*EXERCISE REQUIREMENTS:* Print, exactly as they appear in the listing below, the lines from the line with "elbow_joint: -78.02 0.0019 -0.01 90" to the line with "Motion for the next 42", with both end lines kept.

*** Opening of INPUT MATERIAL ***

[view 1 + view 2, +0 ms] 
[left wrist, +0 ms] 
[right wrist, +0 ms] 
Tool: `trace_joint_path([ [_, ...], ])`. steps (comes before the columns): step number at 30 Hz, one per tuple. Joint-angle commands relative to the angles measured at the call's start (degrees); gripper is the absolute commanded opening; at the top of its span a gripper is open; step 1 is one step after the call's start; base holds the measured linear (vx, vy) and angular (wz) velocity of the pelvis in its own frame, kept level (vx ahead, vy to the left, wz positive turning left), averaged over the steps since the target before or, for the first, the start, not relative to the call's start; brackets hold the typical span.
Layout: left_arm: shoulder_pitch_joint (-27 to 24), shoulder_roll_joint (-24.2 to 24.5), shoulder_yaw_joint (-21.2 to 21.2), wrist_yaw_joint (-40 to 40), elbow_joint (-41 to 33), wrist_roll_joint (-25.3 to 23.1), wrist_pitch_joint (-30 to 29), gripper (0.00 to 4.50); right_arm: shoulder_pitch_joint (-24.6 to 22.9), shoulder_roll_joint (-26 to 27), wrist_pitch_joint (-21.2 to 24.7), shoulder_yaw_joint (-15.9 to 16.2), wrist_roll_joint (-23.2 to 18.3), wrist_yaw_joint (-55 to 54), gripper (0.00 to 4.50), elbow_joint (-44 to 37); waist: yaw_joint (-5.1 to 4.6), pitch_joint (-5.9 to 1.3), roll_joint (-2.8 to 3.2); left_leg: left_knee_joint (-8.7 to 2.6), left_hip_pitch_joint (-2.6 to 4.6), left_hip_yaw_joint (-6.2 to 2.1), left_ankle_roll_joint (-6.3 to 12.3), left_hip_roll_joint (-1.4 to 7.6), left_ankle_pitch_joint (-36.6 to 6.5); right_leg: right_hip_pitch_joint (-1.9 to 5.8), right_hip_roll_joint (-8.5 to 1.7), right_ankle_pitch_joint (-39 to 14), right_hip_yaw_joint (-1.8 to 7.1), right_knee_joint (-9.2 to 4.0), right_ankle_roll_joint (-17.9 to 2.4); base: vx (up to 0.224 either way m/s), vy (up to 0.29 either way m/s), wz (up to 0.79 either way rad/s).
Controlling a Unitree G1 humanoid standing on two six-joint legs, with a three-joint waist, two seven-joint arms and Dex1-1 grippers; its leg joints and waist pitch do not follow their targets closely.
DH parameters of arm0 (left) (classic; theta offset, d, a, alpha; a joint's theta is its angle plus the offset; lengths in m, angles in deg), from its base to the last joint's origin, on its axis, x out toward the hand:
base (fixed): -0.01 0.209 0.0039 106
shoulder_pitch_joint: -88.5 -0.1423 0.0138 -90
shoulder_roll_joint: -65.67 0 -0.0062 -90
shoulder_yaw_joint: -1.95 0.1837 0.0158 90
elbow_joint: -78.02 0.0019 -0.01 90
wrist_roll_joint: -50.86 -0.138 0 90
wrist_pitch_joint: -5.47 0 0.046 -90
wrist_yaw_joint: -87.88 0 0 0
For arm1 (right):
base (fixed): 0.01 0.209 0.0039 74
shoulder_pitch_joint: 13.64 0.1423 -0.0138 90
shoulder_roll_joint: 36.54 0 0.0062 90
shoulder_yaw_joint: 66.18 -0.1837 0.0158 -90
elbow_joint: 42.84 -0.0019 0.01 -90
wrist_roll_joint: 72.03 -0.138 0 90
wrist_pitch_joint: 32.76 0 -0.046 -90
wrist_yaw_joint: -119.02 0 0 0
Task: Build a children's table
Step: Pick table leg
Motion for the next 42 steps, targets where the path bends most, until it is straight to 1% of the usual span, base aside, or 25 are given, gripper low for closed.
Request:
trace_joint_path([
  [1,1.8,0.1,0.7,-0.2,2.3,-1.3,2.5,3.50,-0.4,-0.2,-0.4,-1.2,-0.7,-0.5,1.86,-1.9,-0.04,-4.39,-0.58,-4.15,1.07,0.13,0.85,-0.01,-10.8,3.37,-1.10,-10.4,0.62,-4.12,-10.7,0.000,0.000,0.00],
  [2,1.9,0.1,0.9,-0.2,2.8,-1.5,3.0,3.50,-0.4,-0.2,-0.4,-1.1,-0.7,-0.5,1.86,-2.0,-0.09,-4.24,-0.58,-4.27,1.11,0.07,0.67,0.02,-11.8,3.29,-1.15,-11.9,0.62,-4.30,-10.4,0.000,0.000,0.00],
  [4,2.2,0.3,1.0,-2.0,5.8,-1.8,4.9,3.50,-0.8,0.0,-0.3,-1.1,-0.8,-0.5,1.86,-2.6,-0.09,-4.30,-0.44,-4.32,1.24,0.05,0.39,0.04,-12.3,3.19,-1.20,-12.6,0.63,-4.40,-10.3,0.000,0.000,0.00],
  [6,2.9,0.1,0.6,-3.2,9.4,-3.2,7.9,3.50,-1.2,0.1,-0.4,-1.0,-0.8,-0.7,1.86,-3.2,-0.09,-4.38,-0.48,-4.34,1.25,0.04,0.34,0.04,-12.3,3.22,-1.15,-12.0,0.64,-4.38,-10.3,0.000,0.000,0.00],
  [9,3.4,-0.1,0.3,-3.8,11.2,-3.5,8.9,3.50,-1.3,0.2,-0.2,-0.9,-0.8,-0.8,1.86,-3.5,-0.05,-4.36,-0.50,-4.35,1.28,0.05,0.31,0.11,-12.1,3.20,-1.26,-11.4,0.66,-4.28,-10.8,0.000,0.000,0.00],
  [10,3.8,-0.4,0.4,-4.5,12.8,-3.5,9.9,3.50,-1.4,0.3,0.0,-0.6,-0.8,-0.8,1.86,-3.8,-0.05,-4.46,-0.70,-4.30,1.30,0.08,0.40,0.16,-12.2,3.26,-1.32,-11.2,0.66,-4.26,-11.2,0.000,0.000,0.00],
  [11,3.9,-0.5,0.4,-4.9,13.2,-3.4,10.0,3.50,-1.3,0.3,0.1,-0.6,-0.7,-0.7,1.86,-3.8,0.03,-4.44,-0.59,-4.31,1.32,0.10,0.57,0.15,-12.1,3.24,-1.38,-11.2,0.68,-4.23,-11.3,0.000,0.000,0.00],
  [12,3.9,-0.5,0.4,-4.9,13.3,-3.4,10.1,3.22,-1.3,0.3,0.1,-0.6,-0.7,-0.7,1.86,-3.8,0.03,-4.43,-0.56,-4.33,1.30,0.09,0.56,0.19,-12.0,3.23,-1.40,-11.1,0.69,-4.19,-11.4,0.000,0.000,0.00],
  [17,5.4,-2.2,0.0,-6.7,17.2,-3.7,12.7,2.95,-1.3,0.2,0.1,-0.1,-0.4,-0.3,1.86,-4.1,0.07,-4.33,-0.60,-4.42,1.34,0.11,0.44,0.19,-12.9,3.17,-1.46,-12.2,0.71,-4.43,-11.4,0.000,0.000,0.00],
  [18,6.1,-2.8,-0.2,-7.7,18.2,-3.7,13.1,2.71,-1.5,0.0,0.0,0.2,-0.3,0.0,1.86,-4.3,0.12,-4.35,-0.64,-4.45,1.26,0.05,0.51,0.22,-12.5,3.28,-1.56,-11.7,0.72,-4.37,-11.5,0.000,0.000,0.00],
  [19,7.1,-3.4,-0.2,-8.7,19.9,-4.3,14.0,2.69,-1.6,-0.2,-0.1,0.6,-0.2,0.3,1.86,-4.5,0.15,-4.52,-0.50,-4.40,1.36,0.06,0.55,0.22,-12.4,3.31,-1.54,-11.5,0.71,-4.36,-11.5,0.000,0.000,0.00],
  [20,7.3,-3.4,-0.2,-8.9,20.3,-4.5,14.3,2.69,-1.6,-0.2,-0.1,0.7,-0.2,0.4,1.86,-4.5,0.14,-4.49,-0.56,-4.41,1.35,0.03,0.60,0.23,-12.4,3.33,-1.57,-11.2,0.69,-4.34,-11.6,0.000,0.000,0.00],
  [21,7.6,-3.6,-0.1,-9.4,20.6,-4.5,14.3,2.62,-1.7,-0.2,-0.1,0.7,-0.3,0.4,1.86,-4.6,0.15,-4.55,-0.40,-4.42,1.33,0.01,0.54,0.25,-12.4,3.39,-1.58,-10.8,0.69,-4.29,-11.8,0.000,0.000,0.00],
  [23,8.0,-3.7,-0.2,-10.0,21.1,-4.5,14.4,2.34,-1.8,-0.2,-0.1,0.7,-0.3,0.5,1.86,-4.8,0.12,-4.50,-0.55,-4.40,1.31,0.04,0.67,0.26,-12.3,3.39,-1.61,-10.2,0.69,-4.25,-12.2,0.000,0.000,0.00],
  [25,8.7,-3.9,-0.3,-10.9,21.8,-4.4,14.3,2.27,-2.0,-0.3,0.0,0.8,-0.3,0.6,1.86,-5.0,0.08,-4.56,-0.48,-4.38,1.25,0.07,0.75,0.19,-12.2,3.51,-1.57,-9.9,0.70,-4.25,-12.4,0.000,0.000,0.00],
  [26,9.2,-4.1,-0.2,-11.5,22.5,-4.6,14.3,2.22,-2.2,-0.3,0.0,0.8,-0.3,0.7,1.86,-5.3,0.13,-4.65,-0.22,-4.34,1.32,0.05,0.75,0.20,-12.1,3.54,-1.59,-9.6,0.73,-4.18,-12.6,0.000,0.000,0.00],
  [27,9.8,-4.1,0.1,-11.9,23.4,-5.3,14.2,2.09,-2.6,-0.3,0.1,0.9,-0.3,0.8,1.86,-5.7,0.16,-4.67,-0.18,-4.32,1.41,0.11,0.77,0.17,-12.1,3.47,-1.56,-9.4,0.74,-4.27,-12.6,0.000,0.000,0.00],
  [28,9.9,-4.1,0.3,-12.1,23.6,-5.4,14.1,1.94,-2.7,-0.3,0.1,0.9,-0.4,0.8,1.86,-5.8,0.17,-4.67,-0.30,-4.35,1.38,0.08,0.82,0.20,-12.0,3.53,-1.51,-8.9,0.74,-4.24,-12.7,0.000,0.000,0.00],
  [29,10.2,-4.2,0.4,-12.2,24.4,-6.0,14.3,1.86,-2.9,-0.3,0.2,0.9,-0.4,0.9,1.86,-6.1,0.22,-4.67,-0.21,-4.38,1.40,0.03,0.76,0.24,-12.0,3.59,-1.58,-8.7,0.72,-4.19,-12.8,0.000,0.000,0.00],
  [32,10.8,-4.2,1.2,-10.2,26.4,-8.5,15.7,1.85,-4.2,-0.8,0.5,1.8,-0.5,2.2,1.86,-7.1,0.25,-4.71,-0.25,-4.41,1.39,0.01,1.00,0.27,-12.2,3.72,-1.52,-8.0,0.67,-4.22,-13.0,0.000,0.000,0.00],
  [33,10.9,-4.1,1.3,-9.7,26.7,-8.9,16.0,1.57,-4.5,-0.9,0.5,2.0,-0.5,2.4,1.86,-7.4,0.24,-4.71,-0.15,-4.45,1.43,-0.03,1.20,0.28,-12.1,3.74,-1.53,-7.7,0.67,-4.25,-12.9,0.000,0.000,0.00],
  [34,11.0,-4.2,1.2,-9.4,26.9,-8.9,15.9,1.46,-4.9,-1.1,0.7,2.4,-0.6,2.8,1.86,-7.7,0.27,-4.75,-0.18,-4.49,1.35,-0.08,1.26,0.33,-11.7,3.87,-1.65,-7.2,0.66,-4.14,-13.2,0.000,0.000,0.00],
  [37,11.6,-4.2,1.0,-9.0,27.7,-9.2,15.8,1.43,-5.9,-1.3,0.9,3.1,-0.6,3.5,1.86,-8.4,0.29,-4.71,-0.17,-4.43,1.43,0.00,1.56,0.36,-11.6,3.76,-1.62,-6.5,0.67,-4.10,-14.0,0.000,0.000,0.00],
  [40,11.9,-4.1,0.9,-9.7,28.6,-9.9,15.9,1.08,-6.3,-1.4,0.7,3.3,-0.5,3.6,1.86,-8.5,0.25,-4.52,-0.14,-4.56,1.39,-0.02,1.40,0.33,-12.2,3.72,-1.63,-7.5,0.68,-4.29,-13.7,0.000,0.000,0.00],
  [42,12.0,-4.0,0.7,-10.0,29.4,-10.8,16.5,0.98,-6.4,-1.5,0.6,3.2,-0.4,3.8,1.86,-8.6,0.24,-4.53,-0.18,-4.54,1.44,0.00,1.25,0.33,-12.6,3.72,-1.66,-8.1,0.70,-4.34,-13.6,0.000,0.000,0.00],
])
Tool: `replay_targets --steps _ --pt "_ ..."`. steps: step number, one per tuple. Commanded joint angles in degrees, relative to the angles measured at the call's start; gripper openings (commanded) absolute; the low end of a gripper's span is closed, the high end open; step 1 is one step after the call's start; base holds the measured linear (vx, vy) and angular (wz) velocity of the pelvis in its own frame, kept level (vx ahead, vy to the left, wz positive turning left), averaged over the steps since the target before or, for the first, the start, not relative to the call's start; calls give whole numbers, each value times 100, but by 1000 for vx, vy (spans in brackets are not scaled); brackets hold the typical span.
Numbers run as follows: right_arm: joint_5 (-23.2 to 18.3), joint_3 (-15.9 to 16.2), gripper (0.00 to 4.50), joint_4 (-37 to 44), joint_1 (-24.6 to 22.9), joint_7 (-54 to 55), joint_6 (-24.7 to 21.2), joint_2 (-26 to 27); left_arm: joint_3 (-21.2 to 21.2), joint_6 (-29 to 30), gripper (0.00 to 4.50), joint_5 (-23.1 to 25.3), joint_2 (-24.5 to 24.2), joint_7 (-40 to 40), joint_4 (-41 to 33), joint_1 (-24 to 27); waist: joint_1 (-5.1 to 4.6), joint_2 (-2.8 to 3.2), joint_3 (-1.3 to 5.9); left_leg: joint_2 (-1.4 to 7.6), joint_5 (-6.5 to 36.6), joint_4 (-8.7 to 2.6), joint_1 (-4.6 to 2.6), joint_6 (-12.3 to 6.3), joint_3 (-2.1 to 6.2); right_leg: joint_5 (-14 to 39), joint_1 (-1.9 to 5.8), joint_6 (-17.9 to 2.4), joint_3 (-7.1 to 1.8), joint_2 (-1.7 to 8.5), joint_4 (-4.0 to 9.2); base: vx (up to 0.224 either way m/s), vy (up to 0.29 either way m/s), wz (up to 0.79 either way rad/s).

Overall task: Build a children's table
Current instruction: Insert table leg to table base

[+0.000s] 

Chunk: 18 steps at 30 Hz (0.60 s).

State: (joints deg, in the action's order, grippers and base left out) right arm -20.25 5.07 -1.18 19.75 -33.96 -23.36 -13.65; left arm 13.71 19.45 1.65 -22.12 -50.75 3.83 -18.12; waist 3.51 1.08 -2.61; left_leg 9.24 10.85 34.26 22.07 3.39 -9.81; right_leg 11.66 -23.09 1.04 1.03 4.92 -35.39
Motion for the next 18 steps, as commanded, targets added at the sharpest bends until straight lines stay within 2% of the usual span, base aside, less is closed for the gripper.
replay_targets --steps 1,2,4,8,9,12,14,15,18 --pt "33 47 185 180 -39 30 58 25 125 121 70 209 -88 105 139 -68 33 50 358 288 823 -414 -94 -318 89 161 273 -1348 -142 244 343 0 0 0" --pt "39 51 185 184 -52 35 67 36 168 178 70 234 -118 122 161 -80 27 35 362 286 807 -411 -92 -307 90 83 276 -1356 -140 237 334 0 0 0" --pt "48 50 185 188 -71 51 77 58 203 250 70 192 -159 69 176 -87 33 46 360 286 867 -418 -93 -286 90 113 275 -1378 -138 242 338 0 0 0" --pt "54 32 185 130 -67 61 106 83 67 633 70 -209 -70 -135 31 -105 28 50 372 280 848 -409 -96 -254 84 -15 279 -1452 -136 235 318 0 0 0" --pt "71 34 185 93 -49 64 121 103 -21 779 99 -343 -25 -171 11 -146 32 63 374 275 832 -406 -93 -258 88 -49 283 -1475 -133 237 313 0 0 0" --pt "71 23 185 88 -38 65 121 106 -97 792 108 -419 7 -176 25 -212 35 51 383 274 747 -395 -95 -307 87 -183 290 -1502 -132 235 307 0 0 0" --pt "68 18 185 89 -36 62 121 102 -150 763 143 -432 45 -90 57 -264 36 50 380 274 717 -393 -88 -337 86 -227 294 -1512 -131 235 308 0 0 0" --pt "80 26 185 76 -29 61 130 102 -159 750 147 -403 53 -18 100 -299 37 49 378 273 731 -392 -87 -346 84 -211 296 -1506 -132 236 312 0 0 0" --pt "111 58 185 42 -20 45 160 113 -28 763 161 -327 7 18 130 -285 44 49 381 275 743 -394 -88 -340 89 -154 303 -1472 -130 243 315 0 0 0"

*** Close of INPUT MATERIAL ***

*OUTPUT FOR THIS EXERCISE:*
elbow_joint: -78.02 0.0019 -0.01 90
wrist_roll_joint: -50.86 -0.138 0 90
wrist_pitch_joint: -5.47 0 0.046 -90
wrist_yaw_joint: -87.88 0 0 0
For arm1 (right):
base (fixed): 0.01 0.209 0.0039 74
shoulder_pitch_joint: 13.64 0.1423 -0.0138 90
shoulder_roll_joint: 36.54 0 0.0062 90
shoulder_yaw_joint: 66.18 -0.1837 0.0158 -90
elbow_joint: 42.84 -0.0019 0.01 -90
wrist_roll_joint: 72.03 -0.138 0 90
wrist_pitch_joint: 32.76 0 -0.046 -90
wrist_yaw_joint: -119.02 0 0 0
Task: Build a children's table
Step: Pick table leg
Motion for the next 42 steps, targets where the path bends most, until it is straight to 1% of the usual span, base aside, or 25 are given, gripper low for closed.

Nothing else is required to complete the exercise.